◆ TO DO
Of the entries below, return only those lines from the line with "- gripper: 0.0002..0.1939" to the line with "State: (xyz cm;", exactly, both included.
[[ THE INPUT, beginning ]]
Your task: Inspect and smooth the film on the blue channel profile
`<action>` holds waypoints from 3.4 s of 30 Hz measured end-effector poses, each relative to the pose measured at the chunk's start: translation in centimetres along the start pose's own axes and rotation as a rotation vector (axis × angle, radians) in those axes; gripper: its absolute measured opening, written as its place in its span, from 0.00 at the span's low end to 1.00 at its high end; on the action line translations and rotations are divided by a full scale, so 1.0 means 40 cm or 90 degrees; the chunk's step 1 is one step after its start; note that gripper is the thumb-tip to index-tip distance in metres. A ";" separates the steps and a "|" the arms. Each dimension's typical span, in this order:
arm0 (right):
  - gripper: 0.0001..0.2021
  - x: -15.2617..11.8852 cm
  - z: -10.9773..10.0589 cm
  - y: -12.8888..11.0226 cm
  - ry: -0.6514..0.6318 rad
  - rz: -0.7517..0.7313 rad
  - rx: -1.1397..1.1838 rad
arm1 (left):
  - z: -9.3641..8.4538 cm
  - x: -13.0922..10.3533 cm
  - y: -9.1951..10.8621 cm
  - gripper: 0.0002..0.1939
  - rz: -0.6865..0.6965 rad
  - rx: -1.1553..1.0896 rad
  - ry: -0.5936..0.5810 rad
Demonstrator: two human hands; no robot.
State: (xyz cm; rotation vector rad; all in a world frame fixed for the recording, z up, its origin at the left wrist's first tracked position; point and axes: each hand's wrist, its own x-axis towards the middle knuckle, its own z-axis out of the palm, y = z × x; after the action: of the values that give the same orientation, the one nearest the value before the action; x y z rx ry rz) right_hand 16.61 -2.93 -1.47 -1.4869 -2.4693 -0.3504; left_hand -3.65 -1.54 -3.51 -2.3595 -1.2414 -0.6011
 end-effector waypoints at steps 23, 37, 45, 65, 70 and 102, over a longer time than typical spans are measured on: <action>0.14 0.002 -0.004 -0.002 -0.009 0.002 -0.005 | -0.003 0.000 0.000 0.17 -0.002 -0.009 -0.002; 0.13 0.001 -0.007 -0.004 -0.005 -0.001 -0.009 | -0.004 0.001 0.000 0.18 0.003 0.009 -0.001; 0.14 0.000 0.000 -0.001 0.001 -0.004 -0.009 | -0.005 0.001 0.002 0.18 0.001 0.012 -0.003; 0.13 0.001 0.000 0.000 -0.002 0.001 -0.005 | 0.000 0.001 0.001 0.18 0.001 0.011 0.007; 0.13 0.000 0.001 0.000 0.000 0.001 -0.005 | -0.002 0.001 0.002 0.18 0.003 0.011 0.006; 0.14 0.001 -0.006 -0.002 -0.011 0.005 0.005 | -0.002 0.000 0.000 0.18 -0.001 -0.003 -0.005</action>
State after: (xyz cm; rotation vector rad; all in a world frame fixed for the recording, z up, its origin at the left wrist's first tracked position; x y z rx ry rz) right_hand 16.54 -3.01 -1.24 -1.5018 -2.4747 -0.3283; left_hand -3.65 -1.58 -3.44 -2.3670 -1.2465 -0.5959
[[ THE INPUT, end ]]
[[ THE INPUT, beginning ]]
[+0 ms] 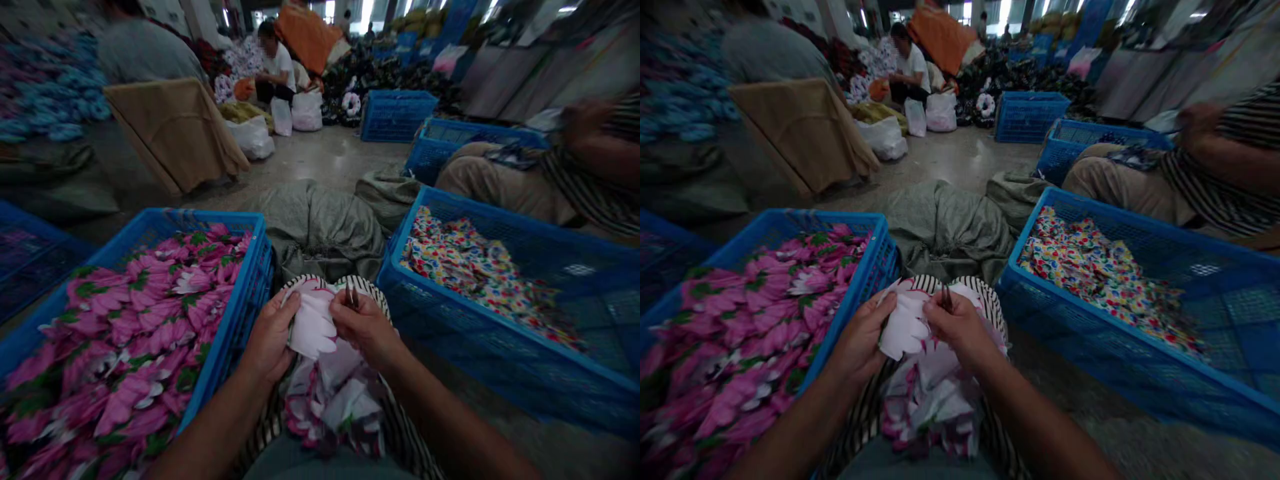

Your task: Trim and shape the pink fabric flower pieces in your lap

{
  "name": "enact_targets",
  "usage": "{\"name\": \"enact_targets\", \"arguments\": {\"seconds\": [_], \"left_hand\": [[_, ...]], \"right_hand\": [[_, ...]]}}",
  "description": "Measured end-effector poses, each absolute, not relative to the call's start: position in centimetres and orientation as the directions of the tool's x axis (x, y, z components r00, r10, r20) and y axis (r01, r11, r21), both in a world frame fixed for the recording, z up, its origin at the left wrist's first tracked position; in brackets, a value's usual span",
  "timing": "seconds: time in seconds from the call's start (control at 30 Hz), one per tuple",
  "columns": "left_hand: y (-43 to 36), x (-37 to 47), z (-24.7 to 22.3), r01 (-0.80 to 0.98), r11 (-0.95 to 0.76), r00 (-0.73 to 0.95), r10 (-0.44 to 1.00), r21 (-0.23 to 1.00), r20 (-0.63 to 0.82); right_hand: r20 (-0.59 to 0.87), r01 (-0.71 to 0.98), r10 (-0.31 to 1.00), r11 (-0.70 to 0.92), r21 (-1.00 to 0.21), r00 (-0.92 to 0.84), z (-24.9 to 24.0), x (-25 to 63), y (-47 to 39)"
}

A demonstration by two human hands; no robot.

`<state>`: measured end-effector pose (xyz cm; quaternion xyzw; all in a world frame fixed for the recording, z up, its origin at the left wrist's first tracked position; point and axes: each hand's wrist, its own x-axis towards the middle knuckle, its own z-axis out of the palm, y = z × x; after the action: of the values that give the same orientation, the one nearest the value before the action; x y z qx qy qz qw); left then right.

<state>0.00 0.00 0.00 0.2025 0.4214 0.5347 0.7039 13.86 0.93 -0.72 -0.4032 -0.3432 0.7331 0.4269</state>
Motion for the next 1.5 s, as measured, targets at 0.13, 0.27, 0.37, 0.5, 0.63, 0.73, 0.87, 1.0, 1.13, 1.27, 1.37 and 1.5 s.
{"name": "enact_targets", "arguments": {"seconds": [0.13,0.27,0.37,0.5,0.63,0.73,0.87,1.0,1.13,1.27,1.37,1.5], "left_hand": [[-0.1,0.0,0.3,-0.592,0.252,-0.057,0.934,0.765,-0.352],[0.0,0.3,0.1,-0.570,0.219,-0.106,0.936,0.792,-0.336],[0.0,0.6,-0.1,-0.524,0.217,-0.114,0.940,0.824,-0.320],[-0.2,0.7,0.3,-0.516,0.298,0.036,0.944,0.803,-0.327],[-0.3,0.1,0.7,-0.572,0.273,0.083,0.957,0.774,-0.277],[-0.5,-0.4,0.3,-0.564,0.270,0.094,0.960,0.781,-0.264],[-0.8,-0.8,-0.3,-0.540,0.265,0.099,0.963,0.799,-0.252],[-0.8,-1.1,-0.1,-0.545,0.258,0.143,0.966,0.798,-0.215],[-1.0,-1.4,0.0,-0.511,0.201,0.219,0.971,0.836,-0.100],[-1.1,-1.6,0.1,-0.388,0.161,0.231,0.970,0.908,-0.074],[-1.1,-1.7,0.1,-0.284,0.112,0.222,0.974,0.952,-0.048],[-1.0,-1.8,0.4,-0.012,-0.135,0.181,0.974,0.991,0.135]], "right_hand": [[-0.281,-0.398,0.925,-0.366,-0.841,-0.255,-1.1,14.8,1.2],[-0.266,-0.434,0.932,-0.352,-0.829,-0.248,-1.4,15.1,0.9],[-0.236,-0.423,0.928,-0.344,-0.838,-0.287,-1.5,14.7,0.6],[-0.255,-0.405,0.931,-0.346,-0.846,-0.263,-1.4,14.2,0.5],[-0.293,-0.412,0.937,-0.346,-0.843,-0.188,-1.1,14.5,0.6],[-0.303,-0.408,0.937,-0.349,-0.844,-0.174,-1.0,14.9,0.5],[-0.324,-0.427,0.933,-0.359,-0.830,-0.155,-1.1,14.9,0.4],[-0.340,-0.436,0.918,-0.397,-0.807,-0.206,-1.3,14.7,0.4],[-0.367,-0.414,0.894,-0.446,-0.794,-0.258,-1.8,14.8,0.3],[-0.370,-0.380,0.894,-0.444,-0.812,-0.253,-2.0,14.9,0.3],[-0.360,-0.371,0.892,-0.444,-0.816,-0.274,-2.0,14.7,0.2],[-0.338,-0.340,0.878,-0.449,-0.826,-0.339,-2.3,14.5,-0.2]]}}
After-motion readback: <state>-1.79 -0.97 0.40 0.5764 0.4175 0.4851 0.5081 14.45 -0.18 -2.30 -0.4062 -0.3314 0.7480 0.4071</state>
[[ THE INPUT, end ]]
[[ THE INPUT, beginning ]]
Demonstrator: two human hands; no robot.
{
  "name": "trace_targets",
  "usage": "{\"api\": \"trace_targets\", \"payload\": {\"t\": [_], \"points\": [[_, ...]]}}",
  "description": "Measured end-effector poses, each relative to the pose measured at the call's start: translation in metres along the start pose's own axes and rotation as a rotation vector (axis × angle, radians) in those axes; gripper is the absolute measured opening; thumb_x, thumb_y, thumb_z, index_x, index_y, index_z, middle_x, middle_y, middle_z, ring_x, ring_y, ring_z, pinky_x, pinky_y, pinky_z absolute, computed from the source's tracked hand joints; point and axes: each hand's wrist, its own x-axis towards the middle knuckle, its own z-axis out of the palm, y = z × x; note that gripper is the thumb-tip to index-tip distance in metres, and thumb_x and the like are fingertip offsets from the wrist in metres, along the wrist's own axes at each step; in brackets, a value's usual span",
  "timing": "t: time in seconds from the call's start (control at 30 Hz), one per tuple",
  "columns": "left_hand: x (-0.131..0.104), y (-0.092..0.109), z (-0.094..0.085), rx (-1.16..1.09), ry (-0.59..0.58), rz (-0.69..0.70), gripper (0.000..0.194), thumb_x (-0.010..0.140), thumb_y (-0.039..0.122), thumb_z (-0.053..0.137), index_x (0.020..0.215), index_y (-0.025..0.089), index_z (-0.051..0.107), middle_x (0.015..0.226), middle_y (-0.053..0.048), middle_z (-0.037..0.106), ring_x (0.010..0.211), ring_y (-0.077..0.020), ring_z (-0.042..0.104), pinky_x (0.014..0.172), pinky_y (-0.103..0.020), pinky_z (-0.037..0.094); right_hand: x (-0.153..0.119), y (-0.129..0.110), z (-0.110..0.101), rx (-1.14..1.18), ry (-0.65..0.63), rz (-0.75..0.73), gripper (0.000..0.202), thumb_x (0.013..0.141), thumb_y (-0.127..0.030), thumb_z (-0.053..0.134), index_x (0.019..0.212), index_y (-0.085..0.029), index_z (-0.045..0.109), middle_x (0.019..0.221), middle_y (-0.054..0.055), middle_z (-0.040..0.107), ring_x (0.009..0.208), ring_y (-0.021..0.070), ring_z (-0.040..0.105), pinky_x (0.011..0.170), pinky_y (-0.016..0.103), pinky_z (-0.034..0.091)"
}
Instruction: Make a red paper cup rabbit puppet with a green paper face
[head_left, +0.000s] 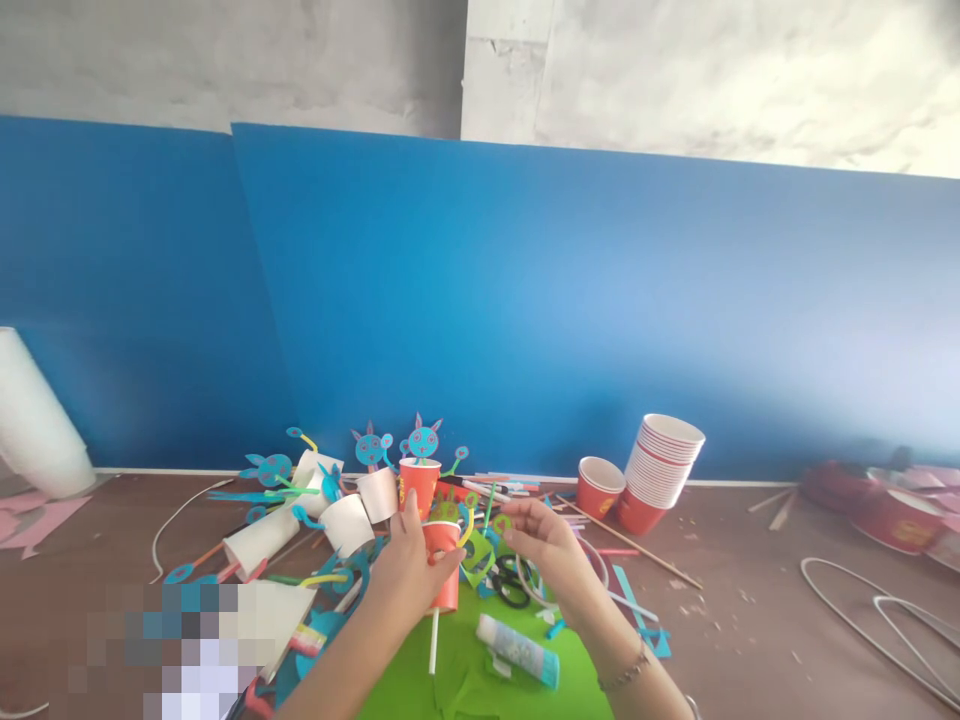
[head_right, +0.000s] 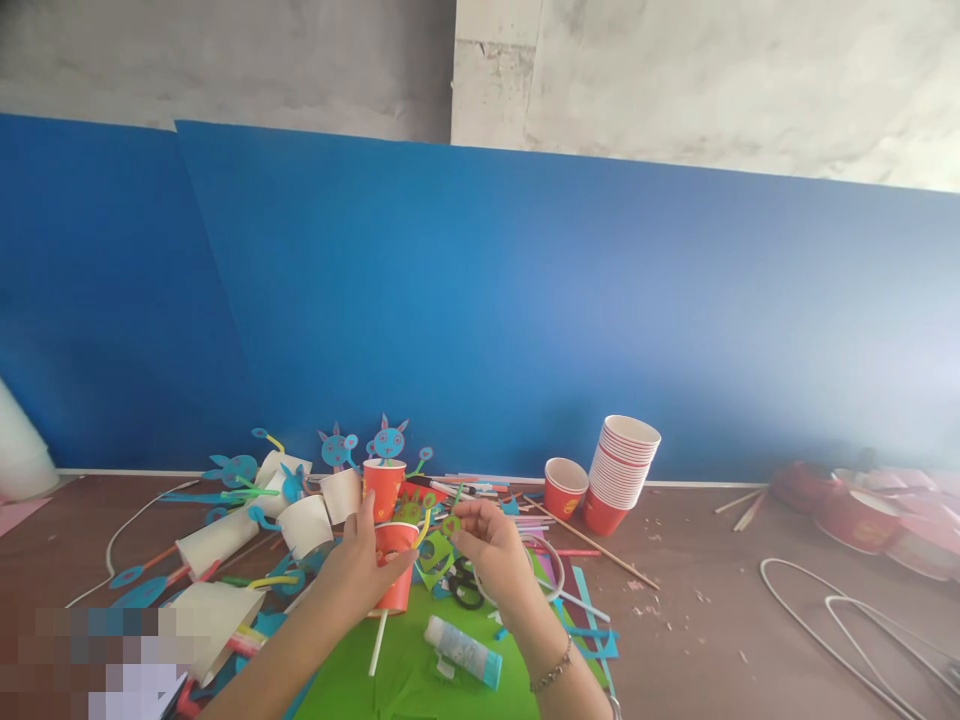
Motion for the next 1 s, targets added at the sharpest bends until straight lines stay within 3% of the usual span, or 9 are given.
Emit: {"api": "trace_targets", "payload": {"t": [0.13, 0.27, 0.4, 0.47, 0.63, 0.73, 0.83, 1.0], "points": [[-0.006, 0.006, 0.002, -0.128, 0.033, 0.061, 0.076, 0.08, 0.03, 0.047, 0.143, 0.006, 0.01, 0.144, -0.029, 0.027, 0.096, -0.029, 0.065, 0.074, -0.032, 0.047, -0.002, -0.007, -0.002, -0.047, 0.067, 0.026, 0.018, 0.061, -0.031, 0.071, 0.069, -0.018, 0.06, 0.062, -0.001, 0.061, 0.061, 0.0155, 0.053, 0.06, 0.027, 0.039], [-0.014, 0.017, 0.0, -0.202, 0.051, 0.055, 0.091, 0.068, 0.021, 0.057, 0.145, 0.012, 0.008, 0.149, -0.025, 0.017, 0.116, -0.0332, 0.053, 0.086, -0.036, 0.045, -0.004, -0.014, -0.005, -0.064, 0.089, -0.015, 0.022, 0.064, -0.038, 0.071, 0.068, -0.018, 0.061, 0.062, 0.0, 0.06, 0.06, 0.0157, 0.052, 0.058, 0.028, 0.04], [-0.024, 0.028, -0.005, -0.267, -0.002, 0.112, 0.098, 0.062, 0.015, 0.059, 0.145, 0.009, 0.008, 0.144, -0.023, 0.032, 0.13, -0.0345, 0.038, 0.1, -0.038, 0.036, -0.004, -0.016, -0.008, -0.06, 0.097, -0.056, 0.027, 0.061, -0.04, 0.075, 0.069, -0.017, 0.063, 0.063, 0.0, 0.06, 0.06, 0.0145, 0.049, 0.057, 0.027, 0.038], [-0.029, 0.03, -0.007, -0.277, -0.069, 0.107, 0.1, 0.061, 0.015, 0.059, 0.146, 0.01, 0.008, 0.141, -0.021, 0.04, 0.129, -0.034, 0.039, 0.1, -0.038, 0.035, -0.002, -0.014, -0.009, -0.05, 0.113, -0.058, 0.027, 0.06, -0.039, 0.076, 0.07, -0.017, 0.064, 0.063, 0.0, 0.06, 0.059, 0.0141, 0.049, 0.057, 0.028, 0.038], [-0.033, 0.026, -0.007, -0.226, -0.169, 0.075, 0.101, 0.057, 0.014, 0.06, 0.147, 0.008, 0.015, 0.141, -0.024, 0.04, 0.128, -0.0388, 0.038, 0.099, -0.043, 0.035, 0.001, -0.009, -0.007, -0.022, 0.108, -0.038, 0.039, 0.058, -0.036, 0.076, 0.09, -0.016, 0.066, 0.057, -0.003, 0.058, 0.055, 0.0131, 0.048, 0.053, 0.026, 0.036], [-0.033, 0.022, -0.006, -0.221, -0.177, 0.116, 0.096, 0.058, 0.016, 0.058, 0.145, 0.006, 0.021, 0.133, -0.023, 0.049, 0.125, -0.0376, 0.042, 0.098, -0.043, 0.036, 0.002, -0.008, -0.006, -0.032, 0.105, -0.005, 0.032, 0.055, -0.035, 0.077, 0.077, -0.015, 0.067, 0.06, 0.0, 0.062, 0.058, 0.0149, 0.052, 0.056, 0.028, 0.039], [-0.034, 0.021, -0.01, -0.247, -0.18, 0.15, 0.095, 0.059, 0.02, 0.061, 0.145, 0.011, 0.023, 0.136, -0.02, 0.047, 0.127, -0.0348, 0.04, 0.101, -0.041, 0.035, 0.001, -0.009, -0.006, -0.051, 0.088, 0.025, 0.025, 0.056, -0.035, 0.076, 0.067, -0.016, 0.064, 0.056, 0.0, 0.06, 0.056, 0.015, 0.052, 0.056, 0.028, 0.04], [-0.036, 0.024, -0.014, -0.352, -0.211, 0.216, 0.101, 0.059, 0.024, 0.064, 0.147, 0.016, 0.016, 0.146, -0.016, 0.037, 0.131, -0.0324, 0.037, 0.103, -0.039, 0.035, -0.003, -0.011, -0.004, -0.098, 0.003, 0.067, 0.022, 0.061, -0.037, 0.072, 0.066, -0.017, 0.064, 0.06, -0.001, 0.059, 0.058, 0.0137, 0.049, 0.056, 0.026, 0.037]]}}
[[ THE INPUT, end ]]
◆ SOLUTION TO THIS PROBLEM
  - gripper: 0.0002..0.1939
  - rz: -0.6865..0.6965 rad
  - rx: -1.1553..1.0896 rad
  - ry: -0.5936..0.5810 rad
Demonstrator: two human hands; no robot.
State: (xyz cm; rotation vector rad; all in a world frame fixed for the recording, z up, its origin at the left wrist's first tracked position; point and axes: each hand's wrist, its own x-axis towards the middle knuckle, its own z-axis out of the palm, y = z × x; after the action: of the values that give the same orientation, the one nearest the value before the action; x y z rx ry rz) right_hand 16.61 -2.93 -1.47 -1.4869 -2.4693 -0.3504; left_hand -3.65 -1.54 -3.51 -2.3595 -1.2414 -0.6011

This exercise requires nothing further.